Cerignola, incendiato portone casa sindaco

Il palazzo, dove abitano altre tre famiglie oltre quella di Antonio Giannatempo, si trova in piazza della Repubblica, a pochi metri dal Municipio del centro del basso Tavoliere
BARI - Sconosciuti hanno incendiato il portone d' ingresso condominiale dell'abitazione del sindaco di Cerignola, Antonio Giannatempo. Il palazzo, dove abitano altre tre famiglie, si trova in Piazza della Repubblica, a pochi metri dal Municipio del centro del basso Tavoliere. Sul posto sono intervenute alcune pattuglie della polizia di stato.
Per incendiare il portone sono stati usati alcuni cartoni ed è stata versata benzina. A spegnere l'incendio sono stati alcuni cittadini che, con secchi d'acqua, hanno spento le fiamme in pochi minuti.
Giannatempo era tornato ieri sera dalle ferie natalizie che ha trascorso a Prati di Tivo, nel Parco Nazionale dell'Abruzzo: «E' stato forse un modo per salutare il rientro del sindaco», ha sdrammatizzato.
Questa non è la prima volta che atti vandalici vengono compiuti contro il sindaco di Cerignola: nell'agosto del 2002 sconosciuti gli incendiarono l'automobile; la vigilia di Natale del 2003 alcuni ragazzi, con un'automobile a fari spenti, cercarono di ferirlo mentre era a bordo della sua vettura con la moglie; l'anno scorso, infine, con un lampione dell'illuminazione pubblica gli sfondarono il portone condominiale.

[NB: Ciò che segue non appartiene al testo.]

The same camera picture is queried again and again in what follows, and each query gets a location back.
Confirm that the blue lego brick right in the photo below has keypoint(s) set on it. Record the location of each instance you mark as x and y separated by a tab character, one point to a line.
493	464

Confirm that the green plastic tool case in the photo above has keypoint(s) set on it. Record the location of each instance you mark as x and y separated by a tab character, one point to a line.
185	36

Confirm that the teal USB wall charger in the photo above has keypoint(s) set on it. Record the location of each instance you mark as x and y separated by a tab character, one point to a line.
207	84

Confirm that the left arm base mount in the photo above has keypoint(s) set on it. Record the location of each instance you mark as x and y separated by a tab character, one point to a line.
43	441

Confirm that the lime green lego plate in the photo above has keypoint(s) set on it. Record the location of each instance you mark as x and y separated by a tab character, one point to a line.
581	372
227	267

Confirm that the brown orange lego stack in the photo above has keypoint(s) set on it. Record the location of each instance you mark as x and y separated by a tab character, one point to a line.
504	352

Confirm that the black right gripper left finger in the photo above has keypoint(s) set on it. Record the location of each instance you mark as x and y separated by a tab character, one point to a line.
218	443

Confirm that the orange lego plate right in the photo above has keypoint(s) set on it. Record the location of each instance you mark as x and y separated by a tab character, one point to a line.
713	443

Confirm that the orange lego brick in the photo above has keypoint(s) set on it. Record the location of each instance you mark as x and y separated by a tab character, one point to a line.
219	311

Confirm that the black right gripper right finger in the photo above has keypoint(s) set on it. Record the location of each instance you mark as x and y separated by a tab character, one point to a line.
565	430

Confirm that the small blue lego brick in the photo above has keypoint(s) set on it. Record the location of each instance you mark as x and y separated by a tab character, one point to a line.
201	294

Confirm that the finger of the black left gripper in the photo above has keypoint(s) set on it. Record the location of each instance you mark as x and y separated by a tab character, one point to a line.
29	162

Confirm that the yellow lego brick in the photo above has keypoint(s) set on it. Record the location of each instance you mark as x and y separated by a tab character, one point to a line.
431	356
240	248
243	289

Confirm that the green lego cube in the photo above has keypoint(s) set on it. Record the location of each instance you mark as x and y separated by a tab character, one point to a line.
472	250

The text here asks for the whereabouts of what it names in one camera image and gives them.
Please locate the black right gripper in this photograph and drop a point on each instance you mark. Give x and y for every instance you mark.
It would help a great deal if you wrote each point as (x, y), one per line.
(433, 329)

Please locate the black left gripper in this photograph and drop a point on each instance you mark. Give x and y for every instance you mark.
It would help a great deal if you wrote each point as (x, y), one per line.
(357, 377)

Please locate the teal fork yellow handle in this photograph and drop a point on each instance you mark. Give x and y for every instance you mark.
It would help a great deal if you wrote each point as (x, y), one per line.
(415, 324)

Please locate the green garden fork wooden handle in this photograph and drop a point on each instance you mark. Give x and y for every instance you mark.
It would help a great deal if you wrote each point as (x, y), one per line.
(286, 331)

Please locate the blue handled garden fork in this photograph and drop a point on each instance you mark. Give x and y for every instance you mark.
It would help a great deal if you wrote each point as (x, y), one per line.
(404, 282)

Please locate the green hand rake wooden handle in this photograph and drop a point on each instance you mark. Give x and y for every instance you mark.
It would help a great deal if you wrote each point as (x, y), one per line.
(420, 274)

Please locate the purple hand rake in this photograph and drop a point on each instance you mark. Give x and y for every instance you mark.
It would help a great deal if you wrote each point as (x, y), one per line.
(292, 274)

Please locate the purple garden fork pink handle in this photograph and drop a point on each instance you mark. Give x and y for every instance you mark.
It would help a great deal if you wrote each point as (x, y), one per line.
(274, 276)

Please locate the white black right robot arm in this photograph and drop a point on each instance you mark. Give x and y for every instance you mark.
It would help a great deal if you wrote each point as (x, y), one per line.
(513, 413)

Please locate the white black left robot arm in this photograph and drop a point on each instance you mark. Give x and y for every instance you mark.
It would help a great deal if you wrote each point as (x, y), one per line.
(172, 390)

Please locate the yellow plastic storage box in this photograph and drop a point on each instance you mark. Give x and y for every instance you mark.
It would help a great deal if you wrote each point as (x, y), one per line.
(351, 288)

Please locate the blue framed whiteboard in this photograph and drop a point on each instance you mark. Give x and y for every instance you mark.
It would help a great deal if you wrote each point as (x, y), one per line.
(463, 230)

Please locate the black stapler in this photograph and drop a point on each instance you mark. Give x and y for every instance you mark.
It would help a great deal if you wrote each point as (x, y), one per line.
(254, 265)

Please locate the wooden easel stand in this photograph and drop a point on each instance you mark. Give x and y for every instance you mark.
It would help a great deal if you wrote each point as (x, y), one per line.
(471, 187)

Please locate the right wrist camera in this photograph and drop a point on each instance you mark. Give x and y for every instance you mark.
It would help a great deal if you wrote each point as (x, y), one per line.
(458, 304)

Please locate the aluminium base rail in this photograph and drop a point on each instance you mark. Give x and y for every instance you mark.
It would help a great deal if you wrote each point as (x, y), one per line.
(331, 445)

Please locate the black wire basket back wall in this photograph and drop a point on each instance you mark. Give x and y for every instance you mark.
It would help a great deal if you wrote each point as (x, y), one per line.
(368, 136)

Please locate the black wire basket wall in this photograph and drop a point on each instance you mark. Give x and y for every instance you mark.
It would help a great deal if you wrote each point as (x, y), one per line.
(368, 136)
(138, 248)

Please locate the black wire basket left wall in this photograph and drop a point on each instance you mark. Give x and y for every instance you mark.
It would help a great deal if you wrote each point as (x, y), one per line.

«Non ho la più pallida idea di chi possa essere - ha commentato Giannatempo, che ha detto di non aver ricevuto minacce - mi auguro soltanto sia una ragazzata». «Cerignola - ha aggiunto - è una città civile e questo è un periodo molto tranquillo per la nostra comunità. Anche la scorsa campagna elettorale - ha continuato - è stata contrassegnata dalla massima cortesia e dal rispetto».
Nella prossima primavera a Cerignola si vota per il rinnovo dell'amministrazione comunale.